**Informaiton Retrieval Programming Assignment #3**
<br>**Real-world Indexing System(final part)**
<br>Build a simple but true to practice retrieval engine based on the cosine similarity vector space model
<br>- Build index of file(dictionary + inverted file) for a 360 MB sized test collection of biomedical articles related to COVID-19
<br>- Inverted file is written to disk as a binary file
<br>- Use TF/IDF term weighting for both documents and the query
<br>- Compute cosine similarity for all documents in collection
<br>- Have a query processing program to load the dictionary and retrive posting lists for terms from inverted file in order to rank documents for provided set of queries
<br>- Run a comparision test of whether longer queries lead to more accurate retrieval results

<br><br>**Author:** Helen Ting He; **Date:** Oct 16, 2021

In [1]:
import pandas as pd
import numpy as np
import seaborn as sns
import nltk
from nltk import word_tokenize
import string #remove punctuation
from collections import Counter, defaultdict, OrderedDict
import re
import time
import json
import math

nltk.download('punkt')
nltk.download('wordnet')


[nltk_data] Downloading package punkt to /root/nltk_data...
[nltk_data]   Package punkt is already up-to-date!
[nltk_data] Downloading package wordnet to /root/nltk_data...
[nltk_data]   Package wordnet is already up-to-date!


True

In [2]:
# save to google colab
from google.colab import drive
drive.mount('/content/gdrive')
root_path = 'gdrive/My Drive/' 

Drive already mounted at /content/gdrive; to attempt to forcibly remount, call drive.mount("/content/gdrive", force_remount=True).


In [3]:
# read original files
with open('cord19.txt') as f:
    lines = f.readlines()
cord_file = pd.DataFrame(list(zip(lines)))

cord_key_url = 'http://pmcnamee.net/744/data/cord19.topics.keyword.txt'
cord_key = pd.read_csv(cord_key_url,sep='\n',header=None)

cord_qes_url = 'http://pmcnamee.net/744/data/cord19.topics.question.txt'
cord_qes = pd.read_csv(cord_qes_url,sep='\n',header=None)

animal_url = 'http://pmcnamee.net/744/data/animal.txt'
animal = pd.read_csv(animal_url,sep='\n',header=None)

ani_top_url = 'http://pmcnamee.net/744/data/animal.topics.txt'
ani_top = pd.read_csv(ani_top_url,sep='\n',header=None)

In [10]:
# Test files with 3000 documents 
with open('cord19_test.txt') as f:
    lines = f.readlines()
test_file = pd.DataFrame(list(zip(lines)))

with open('animal.txt') as f:
    lines = f.readlines()
test_animal_file = pd.DataFrame(list(zip(lines)))

with open('animal.topics.txt') as f:
    lines = f.readlines()
test_animal_query = pd.DataFrame(list(zip(lines)))

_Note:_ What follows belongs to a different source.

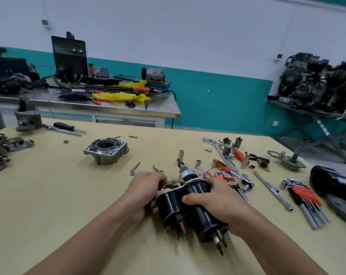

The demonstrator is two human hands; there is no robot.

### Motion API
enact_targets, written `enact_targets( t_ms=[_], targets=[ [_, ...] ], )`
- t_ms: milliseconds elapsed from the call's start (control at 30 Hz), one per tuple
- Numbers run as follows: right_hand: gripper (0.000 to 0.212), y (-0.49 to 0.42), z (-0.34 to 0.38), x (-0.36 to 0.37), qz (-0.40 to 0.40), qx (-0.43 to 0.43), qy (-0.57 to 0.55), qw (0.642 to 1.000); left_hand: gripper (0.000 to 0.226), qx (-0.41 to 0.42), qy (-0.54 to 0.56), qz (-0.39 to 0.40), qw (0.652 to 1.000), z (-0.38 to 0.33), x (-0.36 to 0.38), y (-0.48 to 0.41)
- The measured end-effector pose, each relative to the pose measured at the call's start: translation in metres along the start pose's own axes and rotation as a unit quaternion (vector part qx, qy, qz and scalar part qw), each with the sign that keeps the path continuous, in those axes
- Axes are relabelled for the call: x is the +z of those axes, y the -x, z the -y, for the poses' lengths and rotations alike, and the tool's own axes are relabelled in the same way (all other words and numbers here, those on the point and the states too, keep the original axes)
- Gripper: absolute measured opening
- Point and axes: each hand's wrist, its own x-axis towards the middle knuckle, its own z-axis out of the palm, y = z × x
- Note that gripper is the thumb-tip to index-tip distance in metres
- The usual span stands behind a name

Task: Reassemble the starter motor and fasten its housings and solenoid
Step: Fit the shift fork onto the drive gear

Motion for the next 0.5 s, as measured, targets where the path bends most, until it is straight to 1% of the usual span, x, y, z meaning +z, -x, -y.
enact_targets(
  t_ms=[33, 67, 133, 167, 200, 267, 333, 400, 500],
  targets=[
    [0.057, 0.003, -0.003, 0.001, -0.012, -0.015, -0.020, 1.000, 0.016, 0.015, 0.010, -0.002, 1.000, 0.000, 0.000, 0.001],
    [0.066, 0.005, -0.005, 0.002, -0.028, -0.042, -0.028, 0.998, 0.017, 0.034, 0.014, -0.004, 0.999, -0.001, 0.000, 0.001],
    [0.096, 0.009, -0.007, 0.001, -0.057, -0.117, 0.003, 0.991, 0.021, 0.087, 0.001, -0.011, 0.996, -0.005, -0.002, 0.003],
    [0.105, 0.010, -0.006, 0.000, -0.061, -0.148, 0.021, 0.987, 0.023, 0.121, -0.013, -0.015, 0.992, -0.008, -0.002, 0.004],
    [0.108, 0.010, -0.004, -0.002, -0.056, -0.166, 0.029, 0.984, 0.026, 0.161, -0.029, -0.018, 0.986, -0.010, -0.003, 0.006],
    [0.111, 0.007, -0.001, -0.003, -0.027, -0.171, 0.031, 0.984, 0.027, 0.237, -0.056, -0.021, 0.970, -0.013, -0.006, 0.010],
    [0.112, 0.006, 0.001, -0.003, -0.011, -0.169, 0.020, 0.985, 0.027, 0.277, -0.051, -0.024, 0.959, -0.013, -0.007, 0.013],
    [0.111, 0.005, 0.002, -0.002, -0.010, -0.175, 0.011, 0.985, 0.027, 0.290, -0.024, -0.030, 0.956, -0.014, -0.006, 0.014],
    [0.109, 0.004, 0.005, -0.002, 0.016, -0.183, 0.002, 0.983, 0.029, 0.275, 0.041, -0.028, 0.960, -0.018, -0.008, 0.013]
  ],
)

"with open('animal.txt') as f:\n    lines = f.readlines()\ntest_animal_file = pd.DataFrame(list(zip(lines)))\n\nwith open('animal.topics.txt') as f:\n    lines = f.readlines()\ntest_animal_query = pd.DataFrame(list(zip(lines)))"

In [4]:
# Num of docs in file
substring = "<P ID="
substring_q = "<Q ID="
def num_doc(data_frame):
  doc = 0
  for sent_i in range(len(data_frame[0])):
    if substring in data_frame[0][sent_i] or substring_q in data_frame[0][sent_i]:
      doc += 1
  return doc
print("cord_19 dataset has " + str(num_doc(cord_file)) + " documents")
print("cord_key dataset has " + str(num_doc(cord_key)) + " documents")
print("cord_key (full) dataset has " + str(num_doc(cord_qes)) + " documents")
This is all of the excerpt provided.